New Identities
For any positive integers $k\geq1$ and $j\geq2$, let $x_j=\frac{j+\sqrt{j^2-4}}{2}$. Let us define $(\text{A}_k)_{k\geq1}$ by the following constants "which are variants of Stieltjes constants" :
$$\text{A}_k = \lim_{n\to\infty}\bigg(\sum_{j=2}^{n}\frac{\ln^k(x_j)}{j}-\frac{\ln^{k+1}(x_n)}{k+1}\bigg)$$
Then following a straightforward calculus we can get the following identity :
$$\int_{0}^{1}\int_{0}^{1}\int_{0}^{1}\bigg\{x\,y\,z+\frac{1}{x\,y\,z}\bigg\}dx\,dy\,dz=\frac{13}{8}-\gamma-\text{A}_1-\frac{\text{A}_2}{2}$$
And more generally we have :
$$\int_{0}^{1}\int_{0}^{1}\dots\int_{0}^{1}\bigg\{\prod_{k=1}^{n}x_k+\frac{1}{\prod_{k=1}^{n}x_k}\bigg\}dx_1\,dx_2\dots\,dx_n=\frac{13}{8}-\gamma-\sum_{j=1}^{n-1}\frac{\text{A}_j}{j!}$$
Where $\gamma$ represents the Euler-Mascheroni constant and $\{\}$ denotes the fractional part.
Is it possible to evaluate $\text{A}_1$ and $\text{A}_2$ in closed-form ? In such a way we can plug them in the above integral.

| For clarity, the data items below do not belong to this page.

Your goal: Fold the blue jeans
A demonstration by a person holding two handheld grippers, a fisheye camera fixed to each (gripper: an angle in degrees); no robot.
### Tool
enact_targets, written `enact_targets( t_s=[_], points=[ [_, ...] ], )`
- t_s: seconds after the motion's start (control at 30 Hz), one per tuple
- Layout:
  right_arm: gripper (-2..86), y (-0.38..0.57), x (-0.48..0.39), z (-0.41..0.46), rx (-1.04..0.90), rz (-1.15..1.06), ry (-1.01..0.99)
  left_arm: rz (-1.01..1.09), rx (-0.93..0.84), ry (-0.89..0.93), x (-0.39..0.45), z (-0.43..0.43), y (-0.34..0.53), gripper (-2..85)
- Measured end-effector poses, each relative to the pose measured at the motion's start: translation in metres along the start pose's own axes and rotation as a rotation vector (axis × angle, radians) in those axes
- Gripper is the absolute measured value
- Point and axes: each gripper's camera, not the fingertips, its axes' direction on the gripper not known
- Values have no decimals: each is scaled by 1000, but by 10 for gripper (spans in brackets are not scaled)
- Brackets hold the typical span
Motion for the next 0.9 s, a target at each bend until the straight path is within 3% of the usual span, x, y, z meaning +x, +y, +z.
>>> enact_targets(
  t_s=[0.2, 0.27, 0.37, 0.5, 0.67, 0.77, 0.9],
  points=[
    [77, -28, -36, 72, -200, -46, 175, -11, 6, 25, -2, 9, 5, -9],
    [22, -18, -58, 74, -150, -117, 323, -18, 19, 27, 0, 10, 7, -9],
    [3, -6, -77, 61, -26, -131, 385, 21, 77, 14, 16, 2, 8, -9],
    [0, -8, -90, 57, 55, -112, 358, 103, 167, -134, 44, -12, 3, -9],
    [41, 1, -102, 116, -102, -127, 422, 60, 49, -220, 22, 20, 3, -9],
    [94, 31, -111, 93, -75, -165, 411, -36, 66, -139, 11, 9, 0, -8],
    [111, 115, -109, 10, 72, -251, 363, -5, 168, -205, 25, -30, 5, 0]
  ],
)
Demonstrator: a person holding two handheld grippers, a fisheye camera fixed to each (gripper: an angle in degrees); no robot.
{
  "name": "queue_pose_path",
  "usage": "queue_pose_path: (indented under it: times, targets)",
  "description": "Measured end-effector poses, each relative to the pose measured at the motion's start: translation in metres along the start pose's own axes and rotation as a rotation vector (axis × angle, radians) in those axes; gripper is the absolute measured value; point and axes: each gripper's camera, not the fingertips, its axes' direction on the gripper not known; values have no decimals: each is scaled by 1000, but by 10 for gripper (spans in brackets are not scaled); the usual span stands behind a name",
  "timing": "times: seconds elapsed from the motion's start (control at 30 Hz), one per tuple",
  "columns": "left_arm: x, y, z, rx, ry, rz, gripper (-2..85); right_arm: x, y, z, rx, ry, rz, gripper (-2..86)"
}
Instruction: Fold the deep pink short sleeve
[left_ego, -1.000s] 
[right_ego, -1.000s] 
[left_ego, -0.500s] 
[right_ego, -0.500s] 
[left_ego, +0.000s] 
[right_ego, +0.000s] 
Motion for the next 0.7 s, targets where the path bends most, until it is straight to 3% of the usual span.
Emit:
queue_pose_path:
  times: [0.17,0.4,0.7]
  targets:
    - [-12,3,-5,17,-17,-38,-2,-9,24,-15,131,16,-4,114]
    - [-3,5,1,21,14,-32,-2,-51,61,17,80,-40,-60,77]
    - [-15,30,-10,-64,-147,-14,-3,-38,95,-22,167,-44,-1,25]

The best I can come up with is a well-behaved integral for $A_1.$ There appears little hope of it being specified in terms of other well-known constants. The integral's complexity dissuades me for looking for a 'closed form' for $A_2.$ $$A_1 = \lim_{n \to \infty} \Big( \sum_{j=2}^n \frac{1}{j} \log{(\tfrac{1}{2}(j+\sqrt{j^2-4})) } - \frac{1}{2}\log^2{(\tfrac{1}{2}(n+\sqrt{n^2-4})) } \Big)$$ $$ = \lim_{n \to \infty} \Big( \sum_{j=2}^n \frac{1}{j} \log{(\tfrac{1}{2}(j+\sqrt{j^2-4})) } - \frac{1}{2}\log^2{n) } \Big)$$ $$ = \lim_{n \to \infty} \Big( \sum_{j=2}^n \frac{1}{j} \log{(\tfrac{1}{2}(j+\sqrt{j^2-4})) } - \frac{1}{j}\log{j) } \Big) + \gamma_1$$ where the definition of the ordinary Stieltjes constant has been used. Combine the logs and we now must deal with the infinite sum $$ U:= \sum_{j=2}^\infty \frac{1}{j} \log{(\tfrac{1}{2}(1+\sqrt{1-1/(j/2)^2})) } = \frac{1}{\pi} \int_0^\pi dx \,x\sin{x}\cos{x} \sum_{j=2}^\infty \frac{1}{j} \frac{1}{(j/2)^2 - \sin(x)^2}.$$
The last integral used a formula from Gradshteyn & Rhyzhik 3.812.12, though my version of the book has a typographical error and the correct version is $$\frac{1}{\pi} \int_0^\pi dx \,x\frac{\sin{x}\cos{x} }{a^2 - \sin^2{x}} =\log{(\tfrac{1}{2}(1+\sqrt{1-1/a^2})) }\quad,\quad a^2 > 1.$$ In fact, the integral is good for $a=1$ if the integral is interpreted in principal value sense, which is necessary next step after the definition of $U.$ The reason this integral was chosen was because the sum can be done in closed form, $$\sum_{j=2}^\infty \frac{1}{j} \frac{1}{(j/2)^2 - a^2} = \frac{2-2\gamma-\psi(2-2a)-\psi(2+2a)}{2a^2}.$$ Set $x \to x+\pi/2$ in the integrand and use trig id's to get the form, $$U=\frac{-1}{2\pi} \int_{-\pi/2}^{\pi/2} dx\tan{x}\, \big(x+\pi/2) \big(2-2\gamma -\psi(4\sin^2{(x/2)}) -\psi(4\cos^2{(x/2)}).$$ The integrand breaks into and even and odd part, and the odd part will equate to zero because of the symmetric integral limits, and it also rids us of the implicit interpretation as a principal value integral. Collecting, we finally have $$ A_1 = \gamma_1 - \frac{1}{\pi}\int_{0}^{\pi/2} dx\,x\,\tan{x}\, \big(2-2\gamma -\psi(4\sin^2{(x/2)}) -\psi(4\cos^2{(x/2)}). $$ Numerically, a brute force summation with n=50000 gave $A_1 \sim -0.50735$ whereas the integral and Stieltjes constant method easily give $A_1=-0.50746156086...$ Despite the digamma function, the integrand is very smooth.